Exercise description: Give back, exactly as written, the lines of the listing from the top through the line holding "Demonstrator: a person", and nothing more. Exclude pictures.

Supplied data:
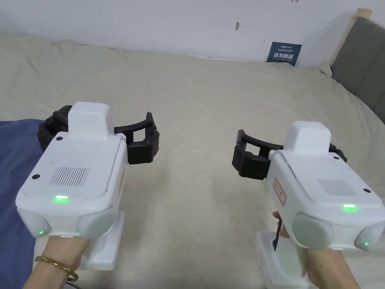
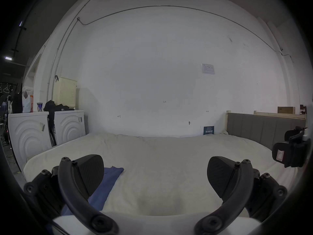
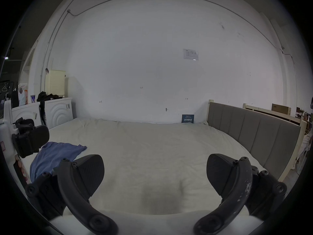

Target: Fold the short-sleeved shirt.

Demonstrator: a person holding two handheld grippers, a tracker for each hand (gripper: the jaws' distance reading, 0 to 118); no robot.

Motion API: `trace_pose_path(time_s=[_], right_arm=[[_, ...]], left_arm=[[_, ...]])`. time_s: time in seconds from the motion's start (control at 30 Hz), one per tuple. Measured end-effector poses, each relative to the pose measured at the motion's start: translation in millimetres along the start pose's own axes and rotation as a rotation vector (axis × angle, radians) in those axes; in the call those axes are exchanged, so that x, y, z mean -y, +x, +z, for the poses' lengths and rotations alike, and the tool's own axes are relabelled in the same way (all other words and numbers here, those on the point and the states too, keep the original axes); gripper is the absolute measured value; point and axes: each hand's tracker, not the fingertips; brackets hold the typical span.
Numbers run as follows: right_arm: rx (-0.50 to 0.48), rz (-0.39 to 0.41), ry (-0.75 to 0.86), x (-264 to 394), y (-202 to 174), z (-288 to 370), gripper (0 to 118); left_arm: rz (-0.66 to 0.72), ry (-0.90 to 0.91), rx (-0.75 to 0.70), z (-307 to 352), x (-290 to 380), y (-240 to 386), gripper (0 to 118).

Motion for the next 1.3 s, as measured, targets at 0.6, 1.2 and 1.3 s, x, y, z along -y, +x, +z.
trace_pose_path(time_s=[0.6, 1.2, 1.3], right_arm=[[0.005, 0.008, -0.004, -3, -1, 0, 92], [-0.016, -0.003, -0.004, -3, -7, -1, 1], [-0.02, -0.015, -0.013, -2, -4, -2, 1]], left_arm=[[-0.013, -0.01, 0.027, 2, 1, 6, 103], [-0.013, -0.032, 0.007, 0, -1, -8, 0], [-0.008, -0.033, 0.002, 0, -2, -8, 0]])
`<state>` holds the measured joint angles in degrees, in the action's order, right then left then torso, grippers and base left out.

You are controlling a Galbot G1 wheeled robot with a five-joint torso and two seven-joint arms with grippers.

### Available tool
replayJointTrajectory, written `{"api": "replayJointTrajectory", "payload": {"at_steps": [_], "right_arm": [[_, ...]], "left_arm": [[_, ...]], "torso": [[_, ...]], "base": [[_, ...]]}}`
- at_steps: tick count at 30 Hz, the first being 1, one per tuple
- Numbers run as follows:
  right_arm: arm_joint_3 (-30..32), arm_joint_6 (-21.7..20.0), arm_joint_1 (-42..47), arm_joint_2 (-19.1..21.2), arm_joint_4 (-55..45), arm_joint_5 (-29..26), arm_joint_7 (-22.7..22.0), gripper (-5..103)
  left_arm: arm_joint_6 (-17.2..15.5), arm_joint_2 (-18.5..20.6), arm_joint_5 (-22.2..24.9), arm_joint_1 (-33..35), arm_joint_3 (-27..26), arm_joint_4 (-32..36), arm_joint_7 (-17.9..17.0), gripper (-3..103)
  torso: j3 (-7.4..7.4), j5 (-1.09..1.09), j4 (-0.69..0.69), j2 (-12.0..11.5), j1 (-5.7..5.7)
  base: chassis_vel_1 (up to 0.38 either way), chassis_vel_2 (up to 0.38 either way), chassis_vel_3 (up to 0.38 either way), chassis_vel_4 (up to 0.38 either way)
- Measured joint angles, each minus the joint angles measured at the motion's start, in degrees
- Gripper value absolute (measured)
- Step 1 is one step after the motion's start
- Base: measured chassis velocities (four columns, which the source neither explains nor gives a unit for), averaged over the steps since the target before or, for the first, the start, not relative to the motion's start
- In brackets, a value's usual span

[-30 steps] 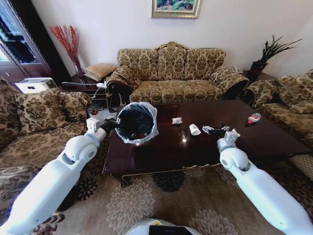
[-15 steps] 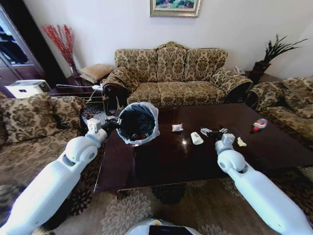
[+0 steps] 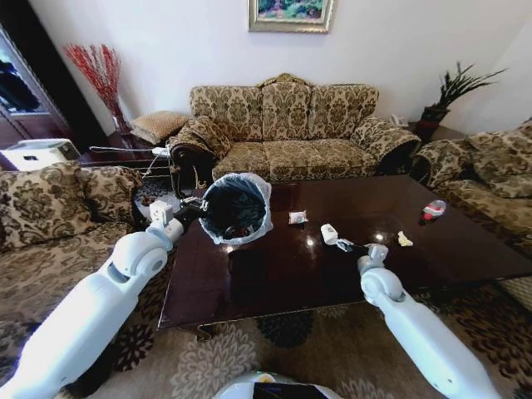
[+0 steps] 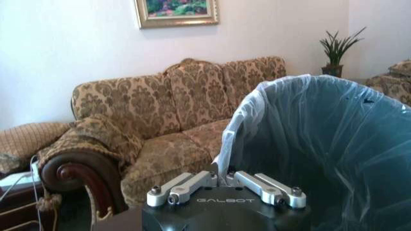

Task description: Move to the front of the table and place the trash on the table into the trash bin.

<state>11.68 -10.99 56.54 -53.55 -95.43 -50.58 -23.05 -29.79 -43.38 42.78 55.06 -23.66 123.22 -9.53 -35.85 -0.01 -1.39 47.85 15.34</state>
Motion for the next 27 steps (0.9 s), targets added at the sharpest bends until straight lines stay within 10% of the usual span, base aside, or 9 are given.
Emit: {"api": "replayJointTrajectory", "payload": {"at_steps": [27], "right_arm": [[-0.2,2.4,-3.8,-4.2,9.4,-5.3,6.0,103]], "left_arm": [[0.7,-0.4,0.1,-0.8,1.3,-1.3,5.3,2]], "torso": [[0.02,0.01,0.03,0.0,-0.03]], "base": [[0.000,0.000,0.000,0.000]]}}
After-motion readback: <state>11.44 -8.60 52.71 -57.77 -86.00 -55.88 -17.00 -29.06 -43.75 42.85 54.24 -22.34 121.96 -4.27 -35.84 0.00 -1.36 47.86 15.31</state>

Solution for this problem:
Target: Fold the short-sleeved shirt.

Demonstrator: a person holding two handheld grippers, a tracker for each hand (gripper: the jaws' distance reading, 0 to 118); no robot.

The output contains nothing further.